▸ **WHAT TO DO**: Search the listing for the word "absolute" and copy every line where it turns up.

*** AVAILABLE RECORDS ***

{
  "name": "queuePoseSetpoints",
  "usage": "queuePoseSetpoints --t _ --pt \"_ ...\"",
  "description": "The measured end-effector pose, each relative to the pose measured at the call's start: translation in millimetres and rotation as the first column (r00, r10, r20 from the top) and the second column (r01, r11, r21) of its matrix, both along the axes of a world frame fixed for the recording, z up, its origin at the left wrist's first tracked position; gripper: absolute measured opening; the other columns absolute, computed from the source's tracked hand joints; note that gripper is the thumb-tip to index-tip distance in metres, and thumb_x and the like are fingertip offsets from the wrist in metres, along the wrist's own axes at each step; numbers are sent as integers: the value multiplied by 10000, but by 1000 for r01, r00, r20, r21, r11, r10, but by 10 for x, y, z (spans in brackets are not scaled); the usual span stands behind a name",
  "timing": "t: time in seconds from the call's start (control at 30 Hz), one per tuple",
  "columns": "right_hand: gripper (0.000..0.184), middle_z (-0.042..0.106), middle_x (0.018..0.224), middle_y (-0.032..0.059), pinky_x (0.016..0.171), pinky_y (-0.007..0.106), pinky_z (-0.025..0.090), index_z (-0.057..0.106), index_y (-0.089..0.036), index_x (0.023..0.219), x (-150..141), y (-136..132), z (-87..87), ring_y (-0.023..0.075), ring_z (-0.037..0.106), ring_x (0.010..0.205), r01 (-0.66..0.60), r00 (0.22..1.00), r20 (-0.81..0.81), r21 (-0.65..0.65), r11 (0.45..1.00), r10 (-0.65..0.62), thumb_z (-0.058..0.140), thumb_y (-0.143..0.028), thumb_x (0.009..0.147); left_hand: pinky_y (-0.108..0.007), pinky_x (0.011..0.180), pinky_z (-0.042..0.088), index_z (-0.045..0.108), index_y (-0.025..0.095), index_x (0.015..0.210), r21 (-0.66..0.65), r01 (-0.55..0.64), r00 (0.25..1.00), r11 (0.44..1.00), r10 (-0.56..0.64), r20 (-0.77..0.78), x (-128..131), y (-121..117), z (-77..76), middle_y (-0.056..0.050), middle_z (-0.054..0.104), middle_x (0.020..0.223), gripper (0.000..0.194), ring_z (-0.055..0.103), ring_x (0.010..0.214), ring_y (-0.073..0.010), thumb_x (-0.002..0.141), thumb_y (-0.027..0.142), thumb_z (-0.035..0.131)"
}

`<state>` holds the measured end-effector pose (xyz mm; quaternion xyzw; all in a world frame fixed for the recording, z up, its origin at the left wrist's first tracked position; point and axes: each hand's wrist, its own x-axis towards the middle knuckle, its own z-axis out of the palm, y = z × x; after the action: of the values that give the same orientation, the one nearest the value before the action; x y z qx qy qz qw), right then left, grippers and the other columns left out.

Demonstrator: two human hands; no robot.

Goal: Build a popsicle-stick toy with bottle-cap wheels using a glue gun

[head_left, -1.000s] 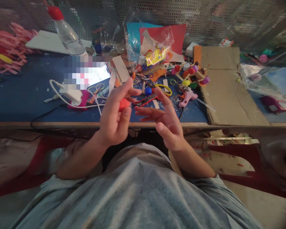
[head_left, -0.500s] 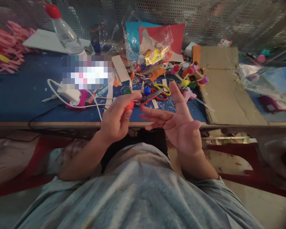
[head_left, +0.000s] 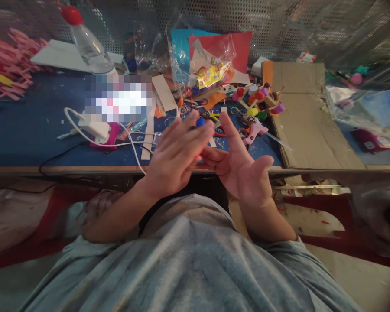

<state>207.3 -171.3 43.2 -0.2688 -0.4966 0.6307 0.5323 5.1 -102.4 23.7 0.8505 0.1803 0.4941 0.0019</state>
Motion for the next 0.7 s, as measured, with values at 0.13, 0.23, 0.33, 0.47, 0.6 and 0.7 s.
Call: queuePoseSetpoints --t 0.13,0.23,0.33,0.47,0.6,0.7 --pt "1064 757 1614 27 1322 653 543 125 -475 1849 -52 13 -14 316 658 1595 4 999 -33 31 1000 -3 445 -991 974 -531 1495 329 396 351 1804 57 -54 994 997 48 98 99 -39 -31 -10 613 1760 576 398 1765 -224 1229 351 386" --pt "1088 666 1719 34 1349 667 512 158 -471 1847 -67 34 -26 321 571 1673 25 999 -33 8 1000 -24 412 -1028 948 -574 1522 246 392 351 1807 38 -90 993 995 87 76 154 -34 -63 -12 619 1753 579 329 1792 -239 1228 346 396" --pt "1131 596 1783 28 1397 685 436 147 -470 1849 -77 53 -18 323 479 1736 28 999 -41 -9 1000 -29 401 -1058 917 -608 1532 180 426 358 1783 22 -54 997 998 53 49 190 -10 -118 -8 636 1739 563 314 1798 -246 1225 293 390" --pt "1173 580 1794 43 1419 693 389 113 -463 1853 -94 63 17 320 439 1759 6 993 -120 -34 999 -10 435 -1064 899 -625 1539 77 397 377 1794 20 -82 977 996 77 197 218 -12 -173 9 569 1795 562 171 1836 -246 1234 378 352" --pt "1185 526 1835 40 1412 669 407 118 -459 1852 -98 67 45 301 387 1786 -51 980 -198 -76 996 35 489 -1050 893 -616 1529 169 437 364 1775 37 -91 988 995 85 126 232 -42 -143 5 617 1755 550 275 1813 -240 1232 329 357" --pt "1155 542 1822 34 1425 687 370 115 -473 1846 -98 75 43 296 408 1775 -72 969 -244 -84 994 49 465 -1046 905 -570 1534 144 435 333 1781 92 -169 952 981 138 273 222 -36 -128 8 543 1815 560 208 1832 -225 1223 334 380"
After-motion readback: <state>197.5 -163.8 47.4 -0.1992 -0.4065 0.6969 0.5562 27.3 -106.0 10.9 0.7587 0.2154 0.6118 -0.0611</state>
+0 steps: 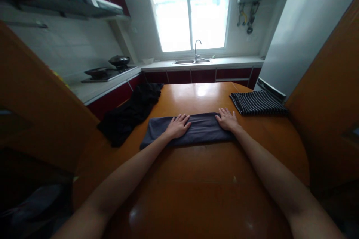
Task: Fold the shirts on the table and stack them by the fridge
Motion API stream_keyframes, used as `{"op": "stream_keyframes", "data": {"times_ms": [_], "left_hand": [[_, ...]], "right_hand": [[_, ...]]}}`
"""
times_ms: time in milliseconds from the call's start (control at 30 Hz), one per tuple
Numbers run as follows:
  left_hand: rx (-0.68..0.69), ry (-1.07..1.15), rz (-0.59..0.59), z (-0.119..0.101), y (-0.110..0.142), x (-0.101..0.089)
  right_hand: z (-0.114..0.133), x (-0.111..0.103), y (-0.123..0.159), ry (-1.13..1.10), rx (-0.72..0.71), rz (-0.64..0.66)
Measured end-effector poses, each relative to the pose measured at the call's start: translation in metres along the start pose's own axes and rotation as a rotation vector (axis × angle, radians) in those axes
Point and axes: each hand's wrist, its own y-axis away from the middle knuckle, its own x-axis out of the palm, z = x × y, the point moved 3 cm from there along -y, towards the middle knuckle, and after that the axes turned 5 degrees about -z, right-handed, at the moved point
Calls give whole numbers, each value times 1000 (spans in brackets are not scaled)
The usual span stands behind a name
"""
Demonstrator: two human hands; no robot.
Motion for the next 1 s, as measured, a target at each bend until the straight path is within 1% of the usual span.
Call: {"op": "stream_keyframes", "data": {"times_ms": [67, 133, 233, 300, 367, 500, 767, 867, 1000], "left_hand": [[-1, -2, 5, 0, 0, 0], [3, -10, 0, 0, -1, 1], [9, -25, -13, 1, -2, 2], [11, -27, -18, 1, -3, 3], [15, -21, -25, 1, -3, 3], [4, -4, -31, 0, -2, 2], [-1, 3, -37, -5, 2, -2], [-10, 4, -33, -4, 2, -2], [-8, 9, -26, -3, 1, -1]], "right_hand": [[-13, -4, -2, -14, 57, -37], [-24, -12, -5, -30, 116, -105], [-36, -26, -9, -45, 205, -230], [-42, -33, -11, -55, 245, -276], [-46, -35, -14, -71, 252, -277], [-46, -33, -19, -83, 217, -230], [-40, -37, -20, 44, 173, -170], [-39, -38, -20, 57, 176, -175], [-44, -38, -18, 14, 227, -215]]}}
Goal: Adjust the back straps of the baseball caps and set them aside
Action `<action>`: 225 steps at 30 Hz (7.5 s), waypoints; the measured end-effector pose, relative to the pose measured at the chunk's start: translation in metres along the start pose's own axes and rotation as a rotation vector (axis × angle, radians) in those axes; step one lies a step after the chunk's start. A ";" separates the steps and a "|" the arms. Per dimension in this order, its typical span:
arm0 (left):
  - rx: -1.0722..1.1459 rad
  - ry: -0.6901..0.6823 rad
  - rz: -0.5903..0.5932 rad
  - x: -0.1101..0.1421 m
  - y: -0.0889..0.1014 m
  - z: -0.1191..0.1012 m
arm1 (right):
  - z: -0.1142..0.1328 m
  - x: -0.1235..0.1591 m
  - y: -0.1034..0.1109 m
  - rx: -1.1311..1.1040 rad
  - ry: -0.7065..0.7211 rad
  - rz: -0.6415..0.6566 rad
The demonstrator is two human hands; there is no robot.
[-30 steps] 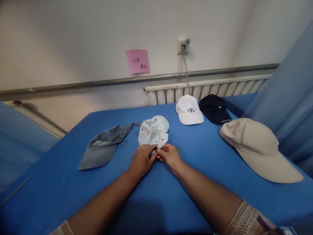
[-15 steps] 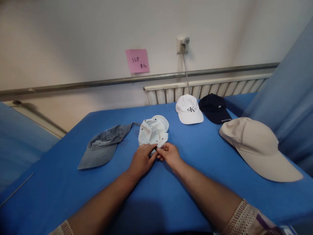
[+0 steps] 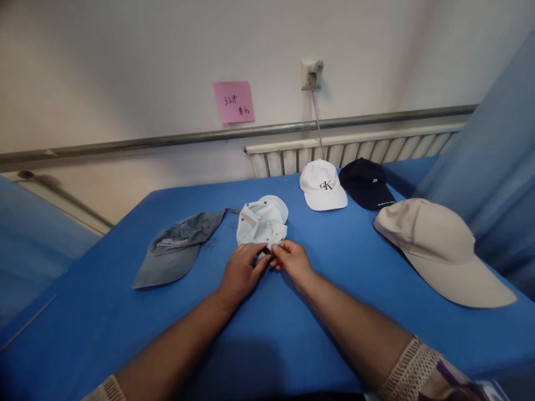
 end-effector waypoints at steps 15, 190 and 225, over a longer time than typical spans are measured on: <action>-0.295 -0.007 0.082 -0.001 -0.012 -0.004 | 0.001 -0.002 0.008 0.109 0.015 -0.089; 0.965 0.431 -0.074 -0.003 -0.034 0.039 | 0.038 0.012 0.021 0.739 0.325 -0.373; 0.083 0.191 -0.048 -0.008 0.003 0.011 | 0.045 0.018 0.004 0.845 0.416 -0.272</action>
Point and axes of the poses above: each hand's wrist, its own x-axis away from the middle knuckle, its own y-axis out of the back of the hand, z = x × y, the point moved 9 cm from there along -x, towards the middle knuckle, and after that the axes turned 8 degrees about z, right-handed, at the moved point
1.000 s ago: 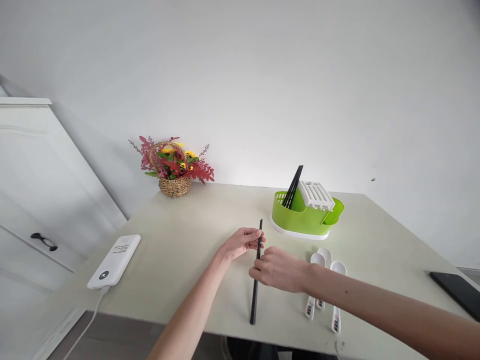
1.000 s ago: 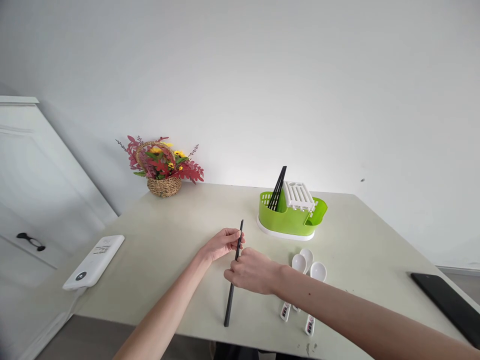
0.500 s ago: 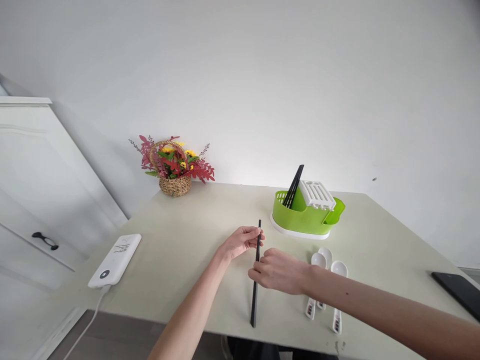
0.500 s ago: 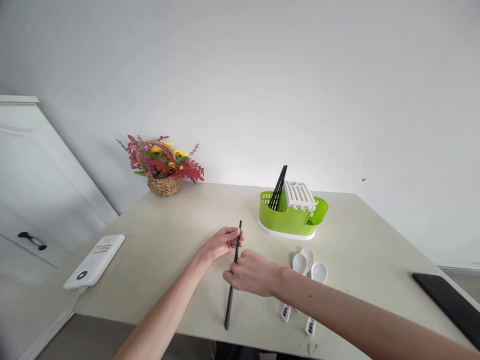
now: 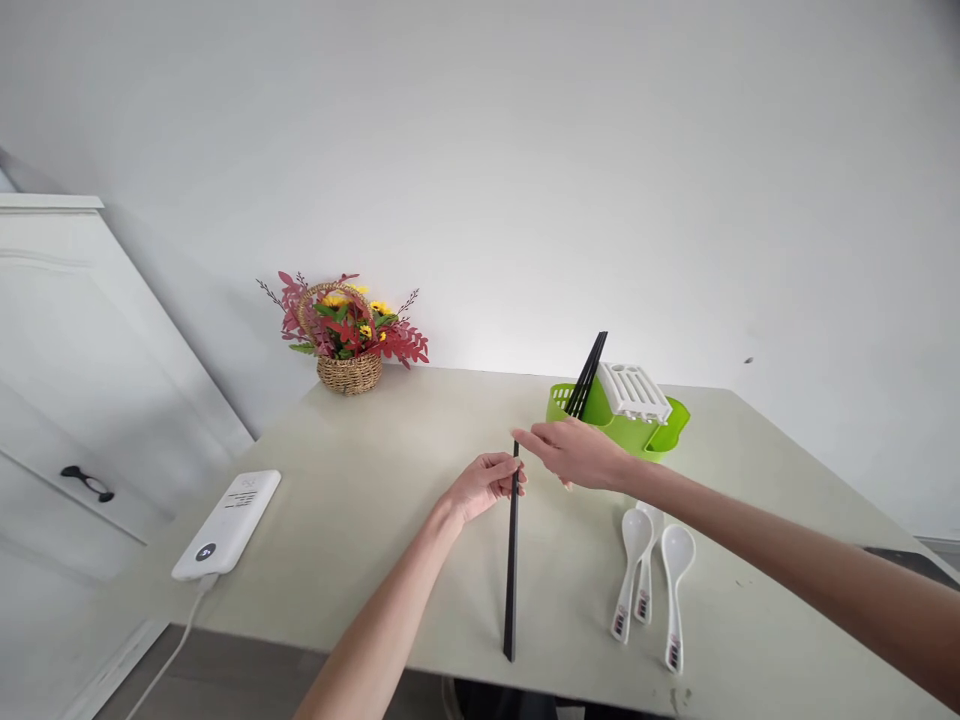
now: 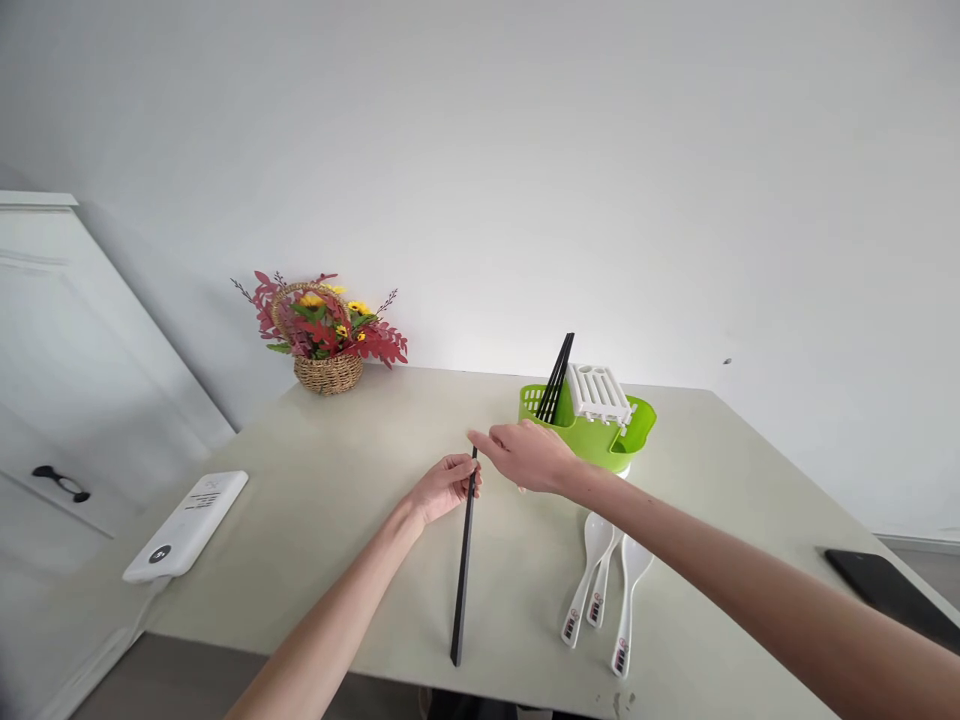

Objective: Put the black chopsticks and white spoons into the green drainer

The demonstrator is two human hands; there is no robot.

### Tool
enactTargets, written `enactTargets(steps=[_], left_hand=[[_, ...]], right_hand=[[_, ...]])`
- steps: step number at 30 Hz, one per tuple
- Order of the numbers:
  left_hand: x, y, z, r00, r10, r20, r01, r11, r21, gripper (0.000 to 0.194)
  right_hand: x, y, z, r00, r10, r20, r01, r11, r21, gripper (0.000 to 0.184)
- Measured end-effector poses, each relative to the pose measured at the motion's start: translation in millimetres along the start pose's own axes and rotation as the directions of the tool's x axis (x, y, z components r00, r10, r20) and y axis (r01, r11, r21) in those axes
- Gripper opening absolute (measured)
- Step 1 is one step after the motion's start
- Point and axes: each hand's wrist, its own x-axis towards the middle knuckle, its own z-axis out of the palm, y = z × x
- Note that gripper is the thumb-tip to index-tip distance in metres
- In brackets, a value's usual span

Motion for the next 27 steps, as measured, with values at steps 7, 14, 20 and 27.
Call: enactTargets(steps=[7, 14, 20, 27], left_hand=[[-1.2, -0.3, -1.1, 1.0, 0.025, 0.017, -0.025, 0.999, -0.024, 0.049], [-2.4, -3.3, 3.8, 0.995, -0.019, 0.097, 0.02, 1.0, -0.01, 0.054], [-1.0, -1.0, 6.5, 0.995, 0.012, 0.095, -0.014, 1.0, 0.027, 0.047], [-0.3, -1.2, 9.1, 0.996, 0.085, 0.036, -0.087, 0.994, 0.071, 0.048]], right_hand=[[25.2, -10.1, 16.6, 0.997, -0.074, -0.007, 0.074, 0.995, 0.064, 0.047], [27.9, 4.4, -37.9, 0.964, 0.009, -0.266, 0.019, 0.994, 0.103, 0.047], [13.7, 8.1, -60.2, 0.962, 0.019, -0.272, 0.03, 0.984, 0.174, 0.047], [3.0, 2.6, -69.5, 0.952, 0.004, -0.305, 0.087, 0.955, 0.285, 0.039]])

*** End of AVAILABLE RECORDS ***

▸ **RESULT**:
  "description": "The measured end-effector pose, each relative to the pose measured at the call's start: translation in millimetres and rotation as the first column (r00, r10, r20 from the top) and the second column (r01, r11, r21) of its matrix, both along the axes of a world frame fixed for the recording, z up, its origin at the left wrist's first tracked position; gripper: absolute measured opening; the other columns absolute, computed from the source's tracked hand joints; note that gripper is the thumb-tip to index-tip distance in metres, and thumb_x and the like are fingertip offsets from the wrist in metres, along the wrist's own axes at each step; numbers are sent as integers: the value multiplied by 10000, but by 1000 for r01, r00, r20, r21, r11, r10, but by 10 for x, y, z (spans in brackets are not scaled); the usual span stands behind a name",
- Gripper opening absolute (measured)

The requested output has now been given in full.